Whenever a line in the entries includes the word "round", copy that line out.
◆ ◆ ◆
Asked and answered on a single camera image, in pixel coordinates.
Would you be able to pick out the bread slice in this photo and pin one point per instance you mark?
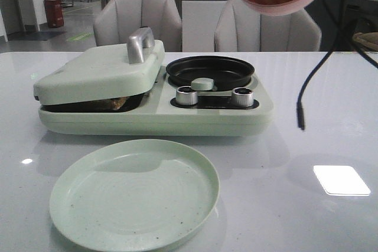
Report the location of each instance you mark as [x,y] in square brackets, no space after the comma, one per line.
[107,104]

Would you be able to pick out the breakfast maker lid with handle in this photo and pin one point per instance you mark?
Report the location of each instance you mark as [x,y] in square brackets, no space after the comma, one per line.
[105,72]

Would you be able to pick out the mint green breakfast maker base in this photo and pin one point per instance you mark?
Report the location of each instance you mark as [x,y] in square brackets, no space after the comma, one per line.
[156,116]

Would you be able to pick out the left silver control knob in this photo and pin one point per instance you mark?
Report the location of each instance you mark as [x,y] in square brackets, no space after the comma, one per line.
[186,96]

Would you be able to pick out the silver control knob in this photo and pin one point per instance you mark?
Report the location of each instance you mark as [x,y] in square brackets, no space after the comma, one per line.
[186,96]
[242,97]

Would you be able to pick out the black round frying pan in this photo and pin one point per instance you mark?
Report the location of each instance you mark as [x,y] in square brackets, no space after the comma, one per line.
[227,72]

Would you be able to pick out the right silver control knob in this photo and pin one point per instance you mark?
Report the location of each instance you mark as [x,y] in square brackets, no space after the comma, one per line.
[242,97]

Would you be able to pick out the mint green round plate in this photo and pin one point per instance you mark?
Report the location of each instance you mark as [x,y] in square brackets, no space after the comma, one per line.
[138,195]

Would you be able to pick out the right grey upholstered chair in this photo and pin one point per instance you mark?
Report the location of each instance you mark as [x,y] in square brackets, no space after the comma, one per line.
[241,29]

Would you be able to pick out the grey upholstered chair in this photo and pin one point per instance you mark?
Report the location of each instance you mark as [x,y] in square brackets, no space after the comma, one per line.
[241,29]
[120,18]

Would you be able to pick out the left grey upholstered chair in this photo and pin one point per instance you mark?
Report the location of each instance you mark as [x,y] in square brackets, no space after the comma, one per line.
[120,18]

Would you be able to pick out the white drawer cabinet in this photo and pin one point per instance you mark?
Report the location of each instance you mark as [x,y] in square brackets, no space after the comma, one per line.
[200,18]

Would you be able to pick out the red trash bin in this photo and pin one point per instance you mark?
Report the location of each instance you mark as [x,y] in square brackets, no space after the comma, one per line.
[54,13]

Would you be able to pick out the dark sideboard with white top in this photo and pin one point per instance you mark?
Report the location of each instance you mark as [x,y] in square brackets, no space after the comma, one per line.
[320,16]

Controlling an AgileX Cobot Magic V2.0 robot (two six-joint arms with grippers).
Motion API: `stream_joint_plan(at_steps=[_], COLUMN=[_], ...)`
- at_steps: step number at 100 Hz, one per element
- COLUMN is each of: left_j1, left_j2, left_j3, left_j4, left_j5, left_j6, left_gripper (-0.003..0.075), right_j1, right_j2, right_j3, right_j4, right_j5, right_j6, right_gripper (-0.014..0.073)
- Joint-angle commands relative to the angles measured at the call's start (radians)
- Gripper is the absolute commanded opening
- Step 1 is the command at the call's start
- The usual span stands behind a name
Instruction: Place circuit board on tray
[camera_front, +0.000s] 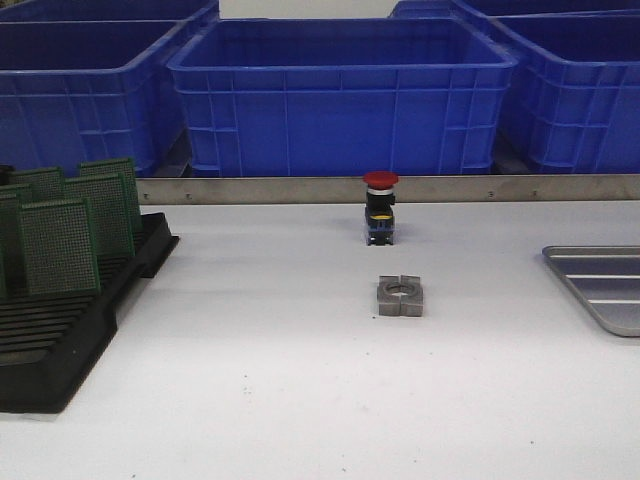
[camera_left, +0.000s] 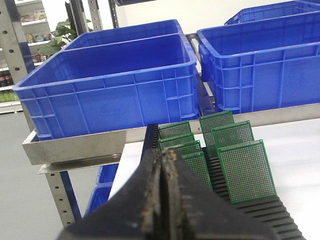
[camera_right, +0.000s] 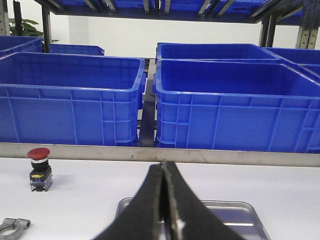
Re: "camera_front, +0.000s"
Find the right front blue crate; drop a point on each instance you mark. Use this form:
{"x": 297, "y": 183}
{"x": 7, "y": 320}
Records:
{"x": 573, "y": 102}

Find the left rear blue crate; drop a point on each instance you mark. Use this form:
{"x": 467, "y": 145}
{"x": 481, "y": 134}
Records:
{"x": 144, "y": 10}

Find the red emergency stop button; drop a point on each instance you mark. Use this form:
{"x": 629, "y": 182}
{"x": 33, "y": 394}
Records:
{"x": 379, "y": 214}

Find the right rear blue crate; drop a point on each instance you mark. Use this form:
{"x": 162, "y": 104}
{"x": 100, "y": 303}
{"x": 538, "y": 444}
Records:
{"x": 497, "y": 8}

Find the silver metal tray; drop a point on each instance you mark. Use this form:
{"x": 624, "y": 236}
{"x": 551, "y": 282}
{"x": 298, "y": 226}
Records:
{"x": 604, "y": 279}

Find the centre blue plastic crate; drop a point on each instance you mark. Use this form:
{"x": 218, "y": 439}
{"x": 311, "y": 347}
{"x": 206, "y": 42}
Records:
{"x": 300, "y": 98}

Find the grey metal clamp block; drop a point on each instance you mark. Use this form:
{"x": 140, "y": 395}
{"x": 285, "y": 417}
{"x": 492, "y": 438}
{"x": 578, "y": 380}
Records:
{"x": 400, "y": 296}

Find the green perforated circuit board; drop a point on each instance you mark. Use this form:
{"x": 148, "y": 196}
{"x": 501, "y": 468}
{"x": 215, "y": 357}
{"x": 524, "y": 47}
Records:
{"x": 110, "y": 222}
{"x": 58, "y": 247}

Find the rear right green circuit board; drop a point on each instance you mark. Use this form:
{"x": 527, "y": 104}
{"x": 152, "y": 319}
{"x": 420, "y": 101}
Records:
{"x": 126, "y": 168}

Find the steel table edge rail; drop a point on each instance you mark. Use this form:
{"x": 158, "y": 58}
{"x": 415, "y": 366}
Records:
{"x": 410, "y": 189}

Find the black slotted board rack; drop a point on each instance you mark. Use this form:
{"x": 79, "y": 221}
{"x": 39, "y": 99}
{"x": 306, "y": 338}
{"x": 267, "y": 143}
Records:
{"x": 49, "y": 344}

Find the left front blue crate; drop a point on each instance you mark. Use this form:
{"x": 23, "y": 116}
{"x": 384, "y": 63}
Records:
◆ ◆ ◆
Answer to this task =>
Would you be able to pick out the black round frying pan in this photo and pin one point per instance you mark?
Would you be able to pick out the mint green round plate in this photo and pin one point per instance you mark?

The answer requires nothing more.